* _Assignment_: Return an exact copy of the entries, skipping any picture you find.

Items listed in a dataset:
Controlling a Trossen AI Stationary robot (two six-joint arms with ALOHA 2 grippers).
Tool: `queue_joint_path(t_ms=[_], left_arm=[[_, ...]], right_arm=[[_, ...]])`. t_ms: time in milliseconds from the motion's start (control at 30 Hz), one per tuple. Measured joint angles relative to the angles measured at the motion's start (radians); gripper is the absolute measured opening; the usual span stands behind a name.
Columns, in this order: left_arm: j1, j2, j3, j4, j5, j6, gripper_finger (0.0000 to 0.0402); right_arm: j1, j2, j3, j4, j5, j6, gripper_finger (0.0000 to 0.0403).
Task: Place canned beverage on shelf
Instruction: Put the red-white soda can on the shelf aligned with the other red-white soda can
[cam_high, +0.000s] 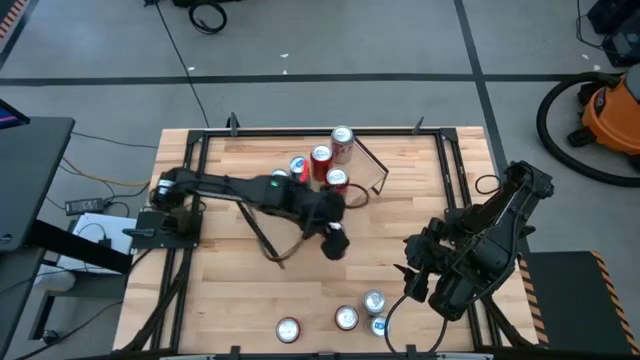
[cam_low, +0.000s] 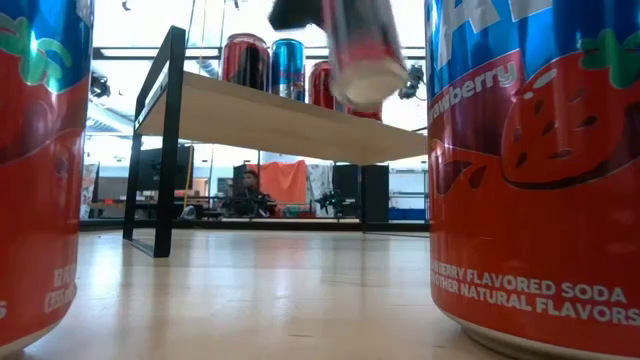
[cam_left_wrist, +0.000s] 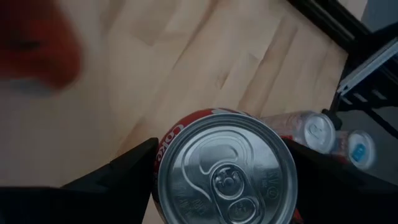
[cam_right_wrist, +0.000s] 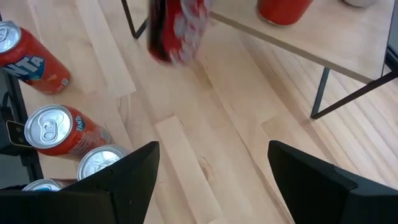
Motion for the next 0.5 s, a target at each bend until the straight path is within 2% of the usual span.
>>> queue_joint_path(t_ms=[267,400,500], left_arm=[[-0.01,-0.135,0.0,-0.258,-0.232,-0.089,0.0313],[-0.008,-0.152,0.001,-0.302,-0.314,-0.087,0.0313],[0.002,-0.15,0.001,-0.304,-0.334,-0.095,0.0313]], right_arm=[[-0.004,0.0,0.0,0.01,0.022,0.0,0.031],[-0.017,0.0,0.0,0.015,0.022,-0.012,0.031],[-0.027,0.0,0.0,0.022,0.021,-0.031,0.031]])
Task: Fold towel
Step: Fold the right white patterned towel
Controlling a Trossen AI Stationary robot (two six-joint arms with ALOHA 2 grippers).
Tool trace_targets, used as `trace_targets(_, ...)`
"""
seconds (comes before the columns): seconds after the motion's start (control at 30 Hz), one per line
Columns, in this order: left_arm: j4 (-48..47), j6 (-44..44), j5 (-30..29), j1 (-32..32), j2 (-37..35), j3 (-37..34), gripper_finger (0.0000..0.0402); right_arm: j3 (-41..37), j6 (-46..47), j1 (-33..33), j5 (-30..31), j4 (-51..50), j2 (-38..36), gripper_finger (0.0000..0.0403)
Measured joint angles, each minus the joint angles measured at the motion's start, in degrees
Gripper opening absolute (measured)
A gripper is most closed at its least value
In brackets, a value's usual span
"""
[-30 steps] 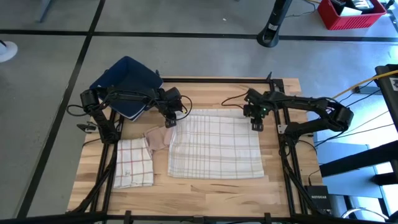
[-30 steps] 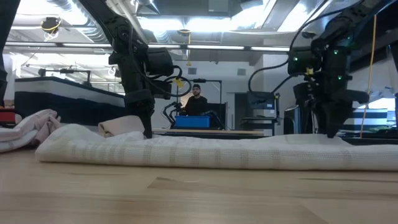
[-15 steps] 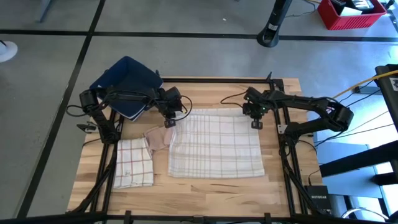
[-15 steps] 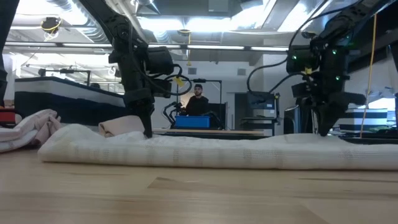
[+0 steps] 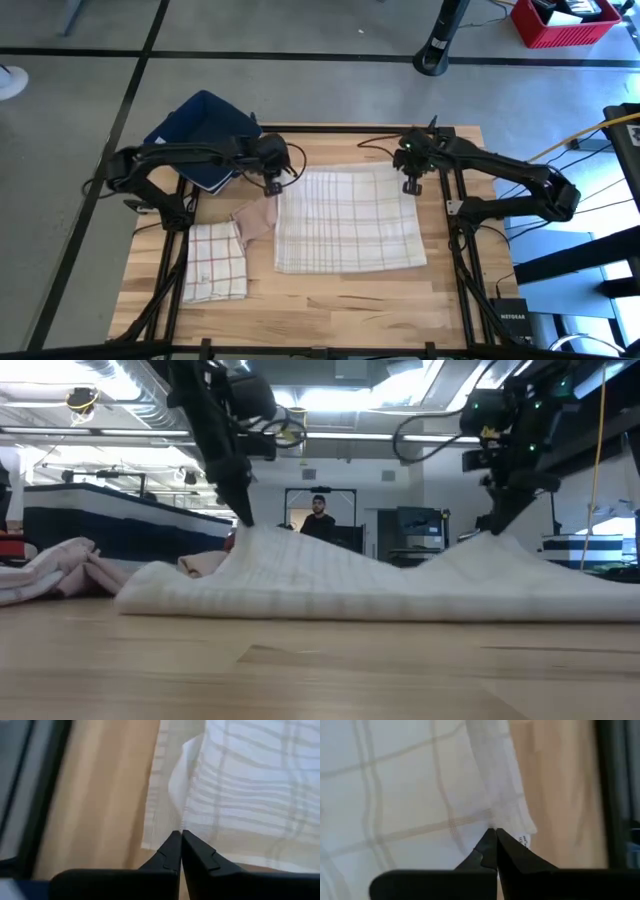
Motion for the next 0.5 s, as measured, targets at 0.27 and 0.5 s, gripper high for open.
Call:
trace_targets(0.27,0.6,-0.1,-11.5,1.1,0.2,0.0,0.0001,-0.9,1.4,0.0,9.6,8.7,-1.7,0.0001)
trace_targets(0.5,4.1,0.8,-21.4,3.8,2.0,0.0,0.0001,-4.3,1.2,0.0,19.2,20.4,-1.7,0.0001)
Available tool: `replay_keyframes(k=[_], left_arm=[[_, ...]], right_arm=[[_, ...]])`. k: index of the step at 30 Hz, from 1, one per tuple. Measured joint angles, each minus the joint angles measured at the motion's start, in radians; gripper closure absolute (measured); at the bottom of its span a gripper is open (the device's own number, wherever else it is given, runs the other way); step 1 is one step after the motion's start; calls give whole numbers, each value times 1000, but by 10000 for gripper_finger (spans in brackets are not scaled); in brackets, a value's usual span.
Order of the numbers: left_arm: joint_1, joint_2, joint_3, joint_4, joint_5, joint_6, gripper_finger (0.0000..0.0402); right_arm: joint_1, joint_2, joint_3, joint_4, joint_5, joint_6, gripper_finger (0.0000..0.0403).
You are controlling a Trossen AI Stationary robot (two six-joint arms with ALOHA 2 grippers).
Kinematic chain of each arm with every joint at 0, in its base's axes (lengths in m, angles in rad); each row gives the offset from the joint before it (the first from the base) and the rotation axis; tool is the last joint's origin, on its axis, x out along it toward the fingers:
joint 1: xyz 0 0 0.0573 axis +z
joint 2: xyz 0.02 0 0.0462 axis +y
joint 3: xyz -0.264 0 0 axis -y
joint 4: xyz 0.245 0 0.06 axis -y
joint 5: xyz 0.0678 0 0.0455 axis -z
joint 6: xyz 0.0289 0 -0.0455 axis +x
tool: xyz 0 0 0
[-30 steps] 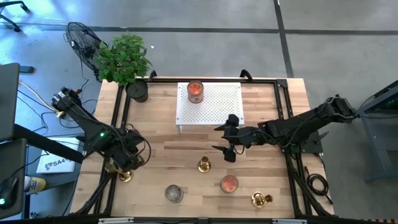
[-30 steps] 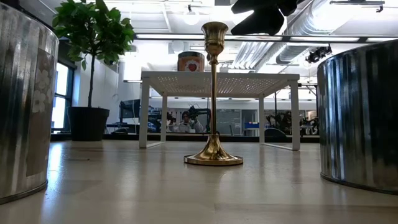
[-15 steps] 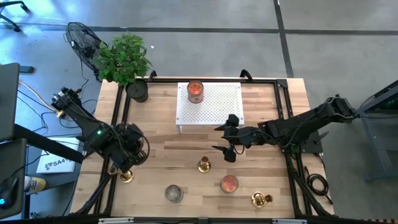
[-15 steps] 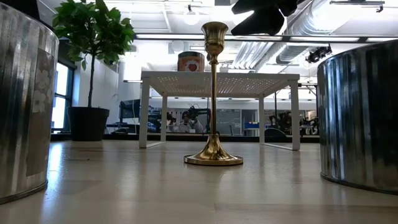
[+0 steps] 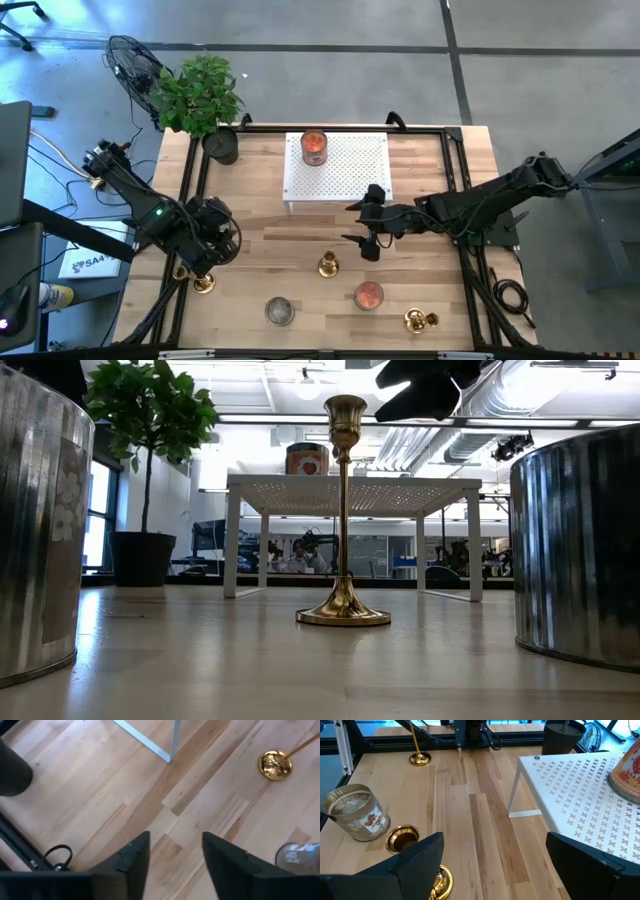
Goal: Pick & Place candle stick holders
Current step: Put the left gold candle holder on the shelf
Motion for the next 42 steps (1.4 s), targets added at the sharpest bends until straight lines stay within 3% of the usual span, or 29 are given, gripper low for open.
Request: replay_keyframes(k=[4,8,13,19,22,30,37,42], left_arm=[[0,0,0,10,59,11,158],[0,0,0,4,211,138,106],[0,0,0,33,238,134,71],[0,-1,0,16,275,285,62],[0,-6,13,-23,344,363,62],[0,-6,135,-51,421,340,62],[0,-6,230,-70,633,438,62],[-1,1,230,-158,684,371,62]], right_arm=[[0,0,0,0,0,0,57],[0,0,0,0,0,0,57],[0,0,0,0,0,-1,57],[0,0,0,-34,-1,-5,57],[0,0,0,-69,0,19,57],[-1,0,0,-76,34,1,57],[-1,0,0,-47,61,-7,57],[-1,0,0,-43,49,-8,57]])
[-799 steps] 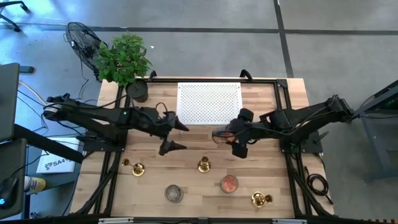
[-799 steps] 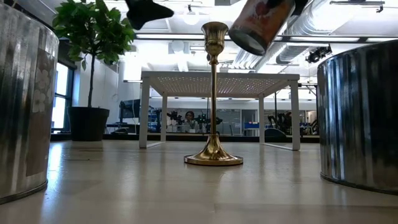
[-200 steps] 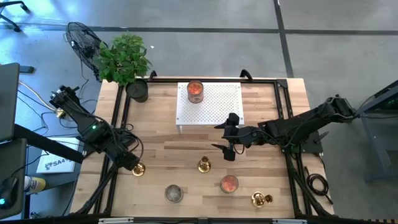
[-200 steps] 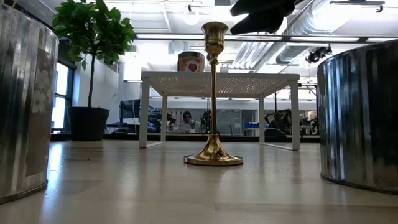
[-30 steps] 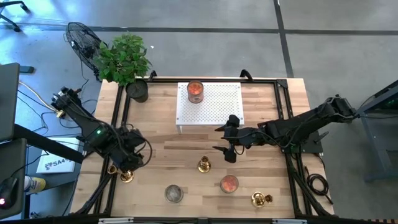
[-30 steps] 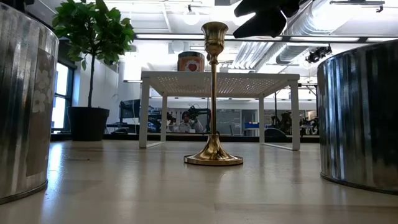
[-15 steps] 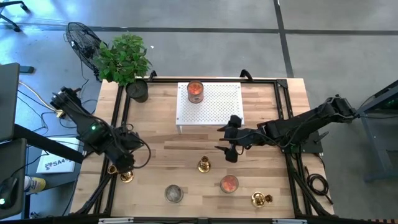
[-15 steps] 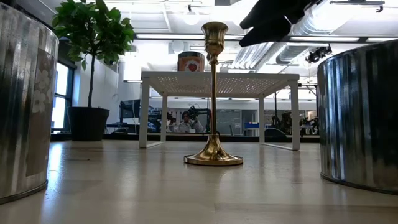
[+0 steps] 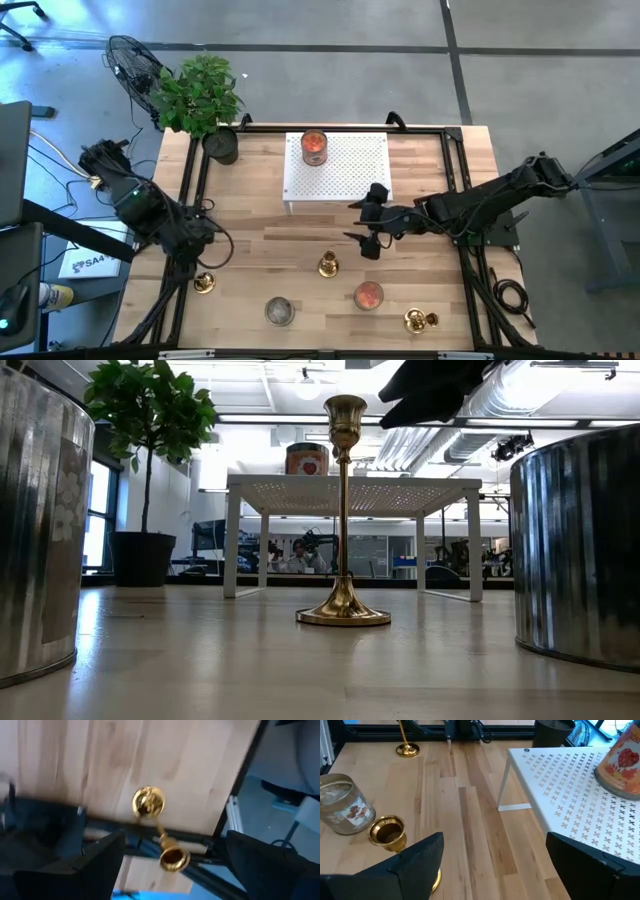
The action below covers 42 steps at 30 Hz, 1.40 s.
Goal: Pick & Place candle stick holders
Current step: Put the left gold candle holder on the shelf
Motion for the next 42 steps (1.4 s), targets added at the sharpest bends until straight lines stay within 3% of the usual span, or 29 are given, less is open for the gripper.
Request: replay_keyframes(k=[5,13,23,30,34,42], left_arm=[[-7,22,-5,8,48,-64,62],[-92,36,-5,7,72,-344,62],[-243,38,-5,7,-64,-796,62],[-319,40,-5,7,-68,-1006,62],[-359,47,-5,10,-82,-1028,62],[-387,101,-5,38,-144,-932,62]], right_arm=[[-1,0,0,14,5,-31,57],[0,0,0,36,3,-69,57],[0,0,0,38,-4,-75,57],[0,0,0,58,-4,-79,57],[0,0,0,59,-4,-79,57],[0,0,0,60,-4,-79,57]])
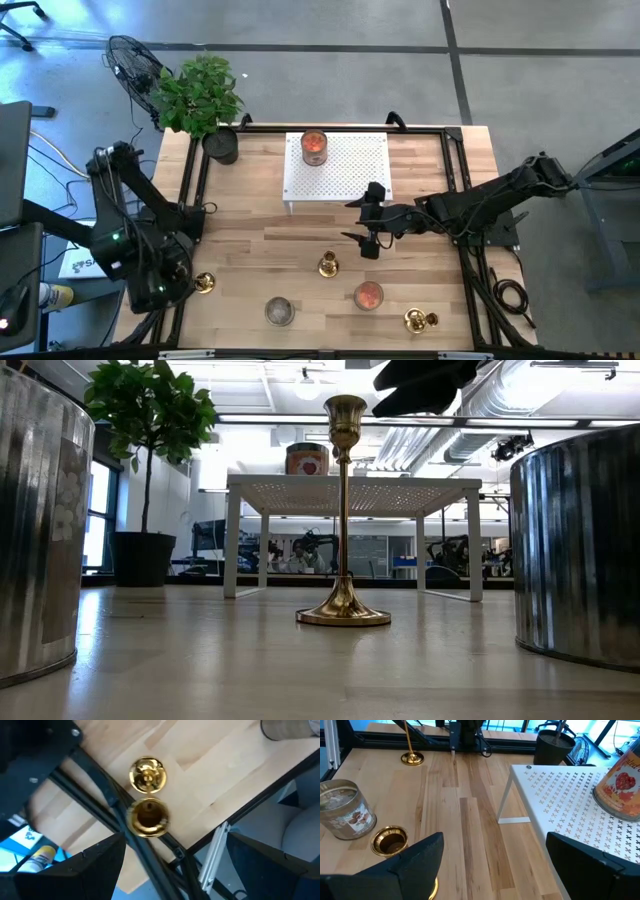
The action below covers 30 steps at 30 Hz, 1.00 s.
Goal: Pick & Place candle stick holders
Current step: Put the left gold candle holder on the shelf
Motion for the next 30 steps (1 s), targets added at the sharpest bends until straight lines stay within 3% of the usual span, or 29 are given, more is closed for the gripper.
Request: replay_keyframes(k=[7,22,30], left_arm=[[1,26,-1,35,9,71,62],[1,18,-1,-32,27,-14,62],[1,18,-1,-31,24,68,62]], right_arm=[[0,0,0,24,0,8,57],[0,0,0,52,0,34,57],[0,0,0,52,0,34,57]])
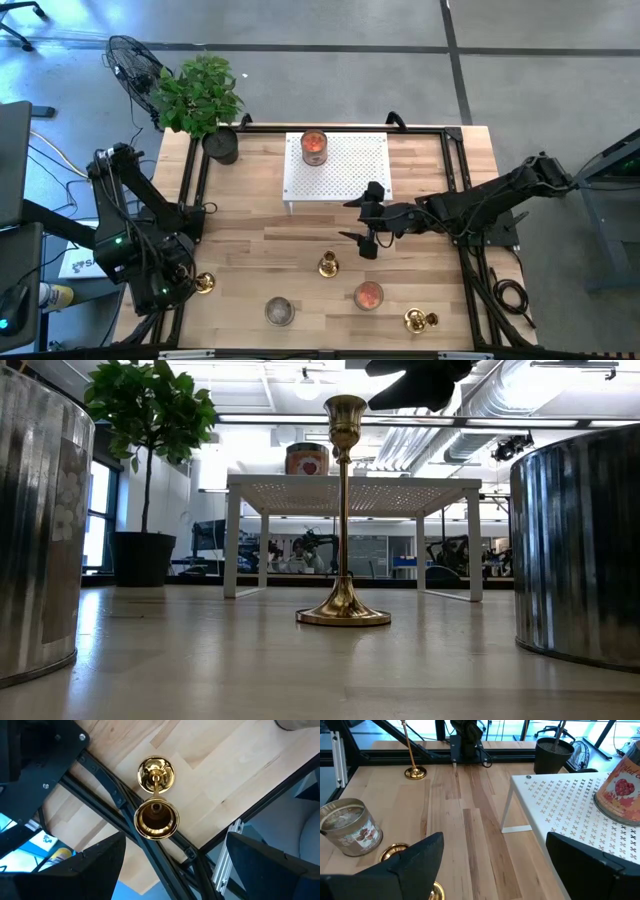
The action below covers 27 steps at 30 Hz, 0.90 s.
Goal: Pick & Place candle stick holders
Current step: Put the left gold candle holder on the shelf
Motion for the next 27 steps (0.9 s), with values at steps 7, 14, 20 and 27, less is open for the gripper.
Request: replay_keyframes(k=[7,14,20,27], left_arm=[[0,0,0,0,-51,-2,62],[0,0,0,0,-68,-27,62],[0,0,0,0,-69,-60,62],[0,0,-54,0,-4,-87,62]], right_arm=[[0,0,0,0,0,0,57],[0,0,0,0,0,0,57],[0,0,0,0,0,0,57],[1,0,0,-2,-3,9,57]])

* _The completed task_:
Controlling a Trossen AI Stationary robot (two six-joint arms with ALOHA 2 grippers).
Tool: `queue_joint_path(t_ms=[_], left_arm=[[_, ...]], right_arm=[[_, ...]])`. t_ms: time in milliseconds from the motion's start (control at 30 Hz), one per tuple. Measured joint angles relative to the angles measured at the motion's start (radians); gripper is the absolute measured opening; the usual span stands behind a name.
Columns, in this order: left_arm: j1, j2, j3, j4, j5, j6, gripper_finger (0.0000 to 0.0402); right_arm: j1, j2, j3, j4, j5, j6, gripper_finger (0.0000 to 0.0403).
Task: Place canned beverage on shelf
Instruction: Put the red-white soda can on the shelf aligned with the other red-white soda can
[cam_high, +0.000s] 
[cam_low, +0.000s] 
[cam_left_wrist, +0.000s] 
[cam_right_wrist, +0.000s] 
Motion for the next 0.5 s, a target at each bend until the straight path is within 2% of the usual span.
>>> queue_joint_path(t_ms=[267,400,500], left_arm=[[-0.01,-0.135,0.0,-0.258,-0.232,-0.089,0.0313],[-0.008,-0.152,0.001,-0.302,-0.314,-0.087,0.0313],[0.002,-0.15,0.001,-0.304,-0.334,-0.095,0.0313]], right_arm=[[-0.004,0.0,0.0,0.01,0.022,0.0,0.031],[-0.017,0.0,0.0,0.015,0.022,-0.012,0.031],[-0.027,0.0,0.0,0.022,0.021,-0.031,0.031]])
Task: Fold towel
Step: Fold the right white patterned towel
Controlling a Trossen AI Stationary robot (two six-joint arms with ALOHA 2 grippers).
Tool trace_targets, used as `trace_targets(_, ...)`
"""
seconds (comes before the columns): seconds after the motion's start (control at 30 Hz), one per line
Columns, in this order: left_arm: j4 (-48..47), j6 (-44..44), j5 (-30..29), j1 (-32..32), j2 (-37..35), j3 (-37..34), gripper_finger (0.0000..0.0402); right_arm: j3 (-41..37), j6 (-46..47), j1 (-33..33), j5 (-30..31), j4 (-51..50), j2 (-38..36), gripper_finger (0.0000..0.0403)
Measured joint angles, each minus the joint angles measured at the motion's start, in degrees
Gripper opening absolute (measured)
A gripper is most closed at its least value
In brackets, a value's usual span
"""
[-30 steps] 
[-30 steps] 
[-15 steps] 
[-15 steps] 
[+0 steps] 
Motion for the next 0.5 s, as measured, targets at 0.27 and 0.5 s, gripper high for open.
Call:
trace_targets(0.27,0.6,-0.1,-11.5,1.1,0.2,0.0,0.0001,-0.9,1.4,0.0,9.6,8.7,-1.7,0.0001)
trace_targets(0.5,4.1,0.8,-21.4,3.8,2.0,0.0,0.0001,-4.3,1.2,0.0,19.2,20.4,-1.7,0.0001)
Available tool: `replay_keyframes(k=[_], left_arm=[[_, ...]], right_arm=[[_, ...]])`. k: index of the step at 30 Hz, from 1, one per tuple. Measured joint angles, each minus the joint angles measured at the motion's start, in radians; gripper closure absolute (measured); at the bottom of its span a gripper is open (the device's own number, wherever else it is given, runs the other way); step 1 is one step after the motion's start; calls give whole numbers, each value times 1000, but by 10000 for gripper_finger (spans in brackets are not scaled); in brackets, a value's usual span.
Order of the numbers: left_arm: joint_1, joint_2, joint_3, joint_4, joint_5, joint_6, gripper_finger (0.0000..0.0402); right_arm: joint_1, joint_2, joint_3, joint_4, joint_5, joint_6, gripper_finger (0.0000..0.0403).
You are controlling a Trossen AI Stationary robot (two six-joint arms with ALOHA 2 grippers).
Kinematic chain of each arm with every joint at 0, in its base's axes (lengths in m, angles in rad); each row gives the offset from the joint before it (the first from the base) and the rotation axis; tool is the last joint's origin, on its axis, x out along it toward the fingers:
joint 1: xyz 0 0 0.0573 axis +z
joint 2: xyz 0.02 0 0.0462 axis +y
joint 3: xyz -0.264 0 0 axis -y
joint 4: xyz 0.245 0 0.06 axis -y
joint 5: xyz 0.0678 0 0.0455 axis -z
joint 6: xyz 0.0289 0 -0.0455 axis +x
tool: xyz 0 0 0
[-30 steps] 
[-30 steps] 
[-15 steps] 
[-15 steps] 
[+0 steps] 
Goal: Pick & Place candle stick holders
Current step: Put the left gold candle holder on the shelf
Motion for the next 42 steps (1.4 s), targets added at the sharpest bends until straight lines stay within 3% of the usual span, or 29 are given, gripper low for open.
Request: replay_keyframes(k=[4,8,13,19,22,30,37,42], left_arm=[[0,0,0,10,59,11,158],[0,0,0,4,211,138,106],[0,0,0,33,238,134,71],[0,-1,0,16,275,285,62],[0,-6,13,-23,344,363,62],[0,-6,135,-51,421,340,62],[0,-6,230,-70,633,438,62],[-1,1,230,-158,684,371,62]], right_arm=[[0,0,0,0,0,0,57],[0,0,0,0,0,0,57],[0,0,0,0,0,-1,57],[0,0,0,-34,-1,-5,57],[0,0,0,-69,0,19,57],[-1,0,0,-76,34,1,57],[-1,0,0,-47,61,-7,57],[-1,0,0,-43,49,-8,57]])
[-799 steps] 
[-799 steps] 
[-200 steps] 
[-200 steps] 
[-30 steps] 
[-30 steps] 
[-15 steps] 
[-15 steps] 
[+0 steps] 
The action below covers 42 steps at 30 Hz, 1.40 s.
Goal: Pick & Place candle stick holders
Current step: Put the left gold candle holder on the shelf
Motion for the next 42 steps (1.4 s), targets added at the sharpest bends until straight lines stay within 3% of the usual span, or 29 are given, less is open for the gripper.
Request: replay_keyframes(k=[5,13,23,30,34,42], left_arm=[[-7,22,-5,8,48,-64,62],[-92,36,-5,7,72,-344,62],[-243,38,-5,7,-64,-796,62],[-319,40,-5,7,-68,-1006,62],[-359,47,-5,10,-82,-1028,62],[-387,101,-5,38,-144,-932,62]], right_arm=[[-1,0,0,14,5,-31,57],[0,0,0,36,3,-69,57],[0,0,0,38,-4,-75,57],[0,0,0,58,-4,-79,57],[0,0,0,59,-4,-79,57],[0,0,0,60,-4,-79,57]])
The action below covers 30 steps at 30 Hz, 1.00 s.
Goal: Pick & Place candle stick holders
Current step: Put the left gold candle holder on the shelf
Motion for the next 30 steps (1 s), targets added at the sharpest bends until straight lines stay within 3% of the usual span, or 29 are given, more is closed for the gripper.
Request: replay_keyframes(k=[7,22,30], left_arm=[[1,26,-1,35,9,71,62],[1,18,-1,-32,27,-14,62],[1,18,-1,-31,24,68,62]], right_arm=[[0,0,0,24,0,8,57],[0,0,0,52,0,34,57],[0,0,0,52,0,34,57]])
The action below covers 27 steps at 30 Hz, 0.90 s.
Goal: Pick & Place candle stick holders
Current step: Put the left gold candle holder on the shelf
Motion for the next 27 steps (0.9 s), with values at steps 7, 14, 20 and 27, less is open for the gripper.
Request: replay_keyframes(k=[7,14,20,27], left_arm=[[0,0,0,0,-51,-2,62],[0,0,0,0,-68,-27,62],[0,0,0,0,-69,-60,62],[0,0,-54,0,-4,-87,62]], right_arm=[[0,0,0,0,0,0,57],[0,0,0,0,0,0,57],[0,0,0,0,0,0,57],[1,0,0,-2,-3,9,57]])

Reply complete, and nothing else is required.